- **PROBLEM STATEMENT**
A word-for-word copy of the lines below, starting at the line with "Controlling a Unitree" and ending at the last one, is what you should give. Omit every picture.

Start of DATA SHOWN

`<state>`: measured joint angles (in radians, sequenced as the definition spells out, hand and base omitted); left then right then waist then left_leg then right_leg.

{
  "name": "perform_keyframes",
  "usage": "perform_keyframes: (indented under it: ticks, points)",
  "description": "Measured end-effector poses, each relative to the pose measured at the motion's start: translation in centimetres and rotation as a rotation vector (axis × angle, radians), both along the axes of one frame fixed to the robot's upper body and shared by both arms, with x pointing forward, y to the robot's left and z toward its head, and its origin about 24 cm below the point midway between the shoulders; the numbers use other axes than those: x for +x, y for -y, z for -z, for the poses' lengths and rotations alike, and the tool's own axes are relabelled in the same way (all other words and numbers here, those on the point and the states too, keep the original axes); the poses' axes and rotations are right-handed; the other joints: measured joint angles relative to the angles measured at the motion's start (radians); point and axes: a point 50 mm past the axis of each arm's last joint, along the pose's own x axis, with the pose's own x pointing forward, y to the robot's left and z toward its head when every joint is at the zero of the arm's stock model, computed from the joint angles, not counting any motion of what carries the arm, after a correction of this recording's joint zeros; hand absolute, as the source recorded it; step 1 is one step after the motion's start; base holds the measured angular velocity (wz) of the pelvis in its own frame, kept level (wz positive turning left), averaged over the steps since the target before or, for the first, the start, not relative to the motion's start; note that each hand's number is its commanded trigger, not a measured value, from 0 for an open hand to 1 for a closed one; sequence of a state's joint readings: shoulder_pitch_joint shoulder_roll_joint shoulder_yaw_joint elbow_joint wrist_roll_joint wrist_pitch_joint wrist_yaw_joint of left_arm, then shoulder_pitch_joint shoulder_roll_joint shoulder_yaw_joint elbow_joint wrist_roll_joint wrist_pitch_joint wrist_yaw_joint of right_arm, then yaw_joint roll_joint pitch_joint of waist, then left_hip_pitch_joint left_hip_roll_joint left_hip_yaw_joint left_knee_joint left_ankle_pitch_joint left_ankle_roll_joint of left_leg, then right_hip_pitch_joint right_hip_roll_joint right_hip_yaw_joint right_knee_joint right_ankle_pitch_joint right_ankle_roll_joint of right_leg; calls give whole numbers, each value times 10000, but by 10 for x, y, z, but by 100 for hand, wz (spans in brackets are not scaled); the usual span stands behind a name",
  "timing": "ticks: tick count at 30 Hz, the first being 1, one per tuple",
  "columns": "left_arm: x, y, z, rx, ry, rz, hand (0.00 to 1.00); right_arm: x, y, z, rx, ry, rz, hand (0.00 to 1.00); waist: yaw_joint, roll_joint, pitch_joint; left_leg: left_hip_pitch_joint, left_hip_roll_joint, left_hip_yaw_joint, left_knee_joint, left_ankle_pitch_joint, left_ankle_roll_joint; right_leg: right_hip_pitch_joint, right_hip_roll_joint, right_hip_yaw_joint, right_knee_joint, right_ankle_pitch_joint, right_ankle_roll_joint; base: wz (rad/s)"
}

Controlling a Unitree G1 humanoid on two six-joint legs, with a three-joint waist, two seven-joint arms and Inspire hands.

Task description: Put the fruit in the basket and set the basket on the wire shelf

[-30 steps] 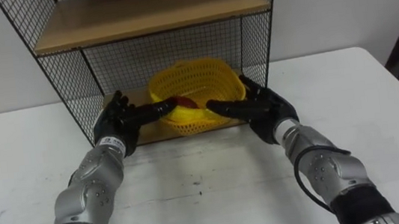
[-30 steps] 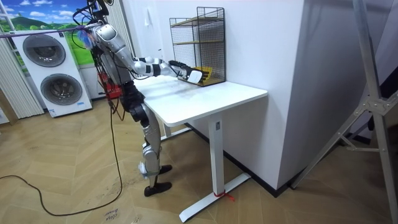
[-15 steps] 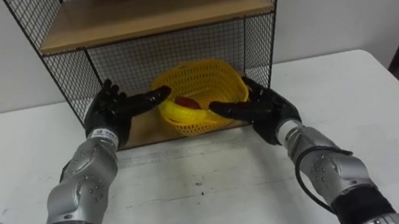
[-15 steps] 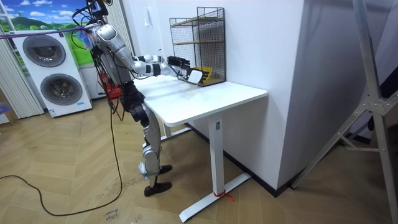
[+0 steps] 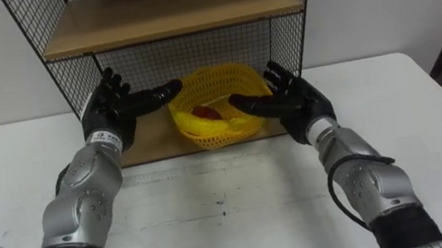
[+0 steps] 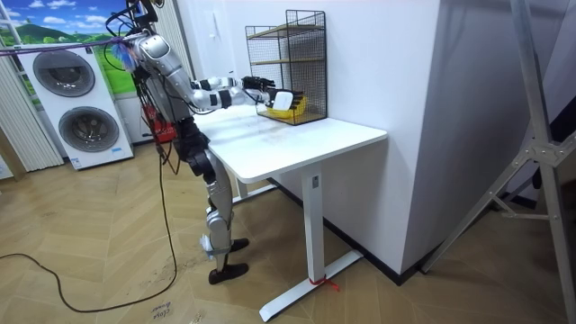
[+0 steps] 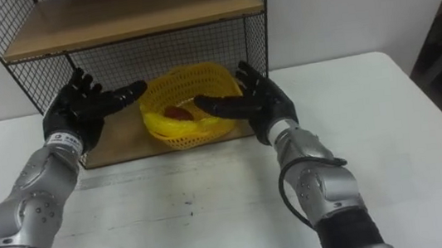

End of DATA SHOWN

- **ANSWER BELOW**
Controlling a Unitree G1 humanoid on two six-joint legs, with a three-joint waist, two seven-joint arms and Inspire hands.

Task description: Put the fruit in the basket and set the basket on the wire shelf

[-30 steps] 
[-30 steps] 
[-15 steps] 
[-15 steps] 
[+0 steps] 
[+0 steps] 
[+0 steps] 

There's nothing left to add to the output.